Scan the records for the word "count". Return each line where it is found.

Top of EXTRACTED ENTRIES

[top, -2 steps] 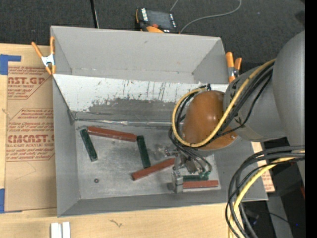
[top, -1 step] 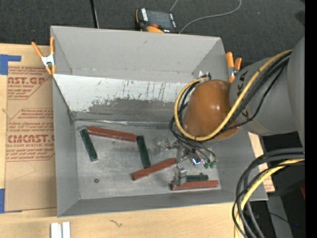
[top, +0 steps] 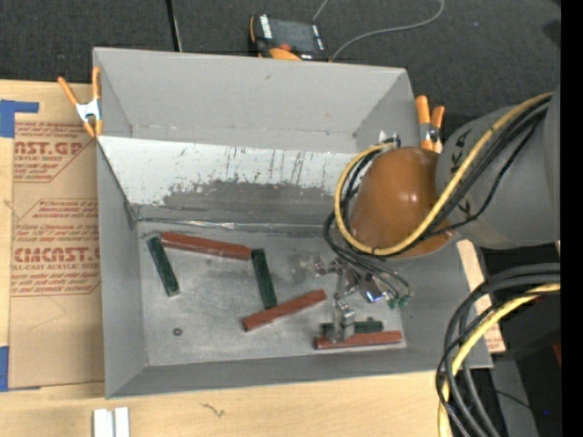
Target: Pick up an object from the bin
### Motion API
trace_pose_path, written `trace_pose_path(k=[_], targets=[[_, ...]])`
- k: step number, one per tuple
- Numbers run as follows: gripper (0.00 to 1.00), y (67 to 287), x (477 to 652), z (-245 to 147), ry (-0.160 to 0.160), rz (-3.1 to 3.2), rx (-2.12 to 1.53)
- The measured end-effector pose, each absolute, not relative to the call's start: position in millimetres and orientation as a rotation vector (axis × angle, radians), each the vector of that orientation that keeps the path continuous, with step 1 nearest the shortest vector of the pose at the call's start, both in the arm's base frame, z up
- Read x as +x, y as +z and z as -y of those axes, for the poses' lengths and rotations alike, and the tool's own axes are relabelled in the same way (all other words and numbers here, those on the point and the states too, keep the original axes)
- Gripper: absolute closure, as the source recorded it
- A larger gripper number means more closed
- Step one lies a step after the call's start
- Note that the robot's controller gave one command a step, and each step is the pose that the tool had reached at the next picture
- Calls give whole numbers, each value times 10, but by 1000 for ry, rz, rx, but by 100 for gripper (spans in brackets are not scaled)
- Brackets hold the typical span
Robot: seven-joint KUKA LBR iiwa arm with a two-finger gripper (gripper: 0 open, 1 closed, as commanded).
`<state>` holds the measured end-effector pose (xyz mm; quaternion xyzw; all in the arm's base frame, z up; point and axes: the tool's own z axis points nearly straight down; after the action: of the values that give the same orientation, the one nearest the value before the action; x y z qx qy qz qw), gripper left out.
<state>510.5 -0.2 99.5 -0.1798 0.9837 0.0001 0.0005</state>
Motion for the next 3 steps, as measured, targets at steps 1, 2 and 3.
trace_pose_path(k=[1, 2, 3], targets=[[0, 683, 5028, -38, 3, -3084, -620], [0, 684, 5027, -40, 1, -3081, -619], [100, 689, 5026, -41, 2, -3082, -619]])
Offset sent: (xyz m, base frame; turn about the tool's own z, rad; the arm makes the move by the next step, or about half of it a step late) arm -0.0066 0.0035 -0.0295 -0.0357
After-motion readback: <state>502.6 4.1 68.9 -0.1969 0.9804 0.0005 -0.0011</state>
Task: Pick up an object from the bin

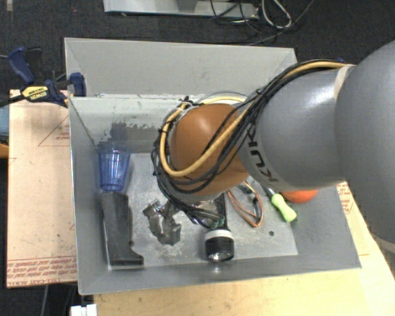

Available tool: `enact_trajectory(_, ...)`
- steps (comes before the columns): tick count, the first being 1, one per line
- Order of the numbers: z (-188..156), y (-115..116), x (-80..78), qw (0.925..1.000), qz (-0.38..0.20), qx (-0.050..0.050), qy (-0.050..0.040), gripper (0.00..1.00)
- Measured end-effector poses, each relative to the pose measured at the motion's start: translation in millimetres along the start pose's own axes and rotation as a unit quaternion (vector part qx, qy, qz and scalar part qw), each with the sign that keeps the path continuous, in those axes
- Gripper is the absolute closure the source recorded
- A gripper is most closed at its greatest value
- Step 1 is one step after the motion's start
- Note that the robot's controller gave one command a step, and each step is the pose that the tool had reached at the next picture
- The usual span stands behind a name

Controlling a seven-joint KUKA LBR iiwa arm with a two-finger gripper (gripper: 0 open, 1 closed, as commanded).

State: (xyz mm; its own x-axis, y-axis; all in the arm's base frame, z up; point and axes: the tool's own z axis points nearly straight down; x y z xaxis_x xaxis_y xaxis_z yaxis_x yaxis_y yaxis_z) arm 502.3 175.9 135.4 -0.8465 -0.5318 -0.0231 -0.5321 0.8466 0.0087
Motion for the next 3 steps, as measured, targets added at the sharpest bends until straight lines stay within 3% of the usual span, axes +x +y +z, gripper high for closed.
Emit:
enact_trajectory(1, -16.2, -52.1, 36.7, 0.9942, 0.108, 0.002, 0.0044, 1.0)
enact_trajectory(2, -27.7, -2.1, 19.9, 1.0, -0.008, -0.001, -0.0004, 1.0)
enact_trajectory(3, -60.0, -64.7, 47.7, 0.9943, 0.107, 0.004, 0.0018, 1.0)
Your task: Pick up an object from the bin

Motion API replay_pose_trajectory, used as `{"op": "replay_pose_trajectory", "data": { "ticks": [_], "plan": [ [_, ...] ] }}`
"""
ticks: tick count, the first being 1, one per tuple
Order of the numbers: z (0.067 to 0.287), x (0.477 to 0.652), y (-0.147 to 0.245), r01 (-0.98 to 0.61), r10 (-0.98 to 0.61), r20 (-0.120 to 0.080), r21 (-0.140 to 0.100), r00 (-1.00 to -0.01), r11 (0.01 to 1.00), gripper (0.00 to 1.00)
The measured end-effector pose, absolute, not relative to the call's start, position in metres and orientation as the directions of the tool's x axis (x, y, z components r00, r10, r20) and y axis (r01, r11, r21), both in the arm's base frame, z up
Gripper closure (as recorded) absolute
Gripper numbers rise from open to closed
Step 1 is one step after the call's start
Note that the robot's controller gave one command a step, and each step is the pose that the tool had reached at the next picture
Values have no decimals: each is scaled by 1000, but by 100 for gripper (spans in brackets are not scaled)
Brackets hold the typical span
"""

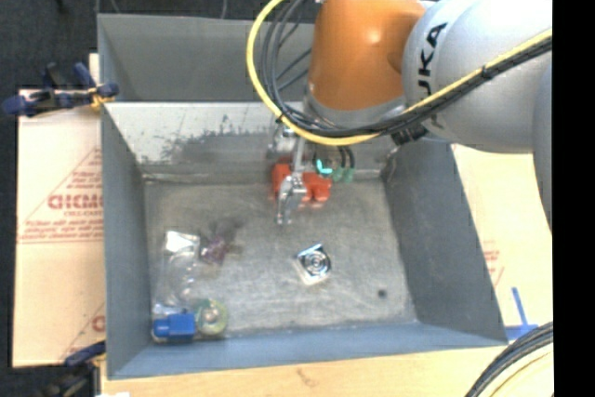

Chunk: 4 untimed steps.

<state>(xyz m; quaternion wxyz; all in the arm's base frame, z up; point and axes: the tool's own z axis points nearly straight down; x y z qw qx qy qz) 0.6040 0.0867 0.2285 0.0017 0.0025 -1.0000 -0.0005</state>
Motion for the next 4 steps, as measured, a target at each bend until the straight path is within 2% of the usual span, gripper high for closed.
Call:
{"op": "replay_pose_trajectory", "data": {
  "ticks": [1,2,3,4],
  "plan": [
    [81,619,144,-102,-102,3,-1,-995,995,0],
    [75,581,148,-171,-171,-20,-1,-985,985,0],
    [76,582,149,-169,-169,-17,2,-986,986,100],
    [237,590,163,-309,-309,-14,-2,-951,951,100]
  ]
}}
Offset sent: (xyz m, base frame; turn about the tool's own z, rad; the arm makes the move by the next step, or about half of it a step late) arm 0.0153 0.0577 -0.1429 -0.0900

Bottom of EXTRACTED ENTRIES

▶ OUTPUT BELOW:
- steps (comes before the columns): tick count, the first being 1, one per line
ticks: tick count, the first being 1, one per tuple

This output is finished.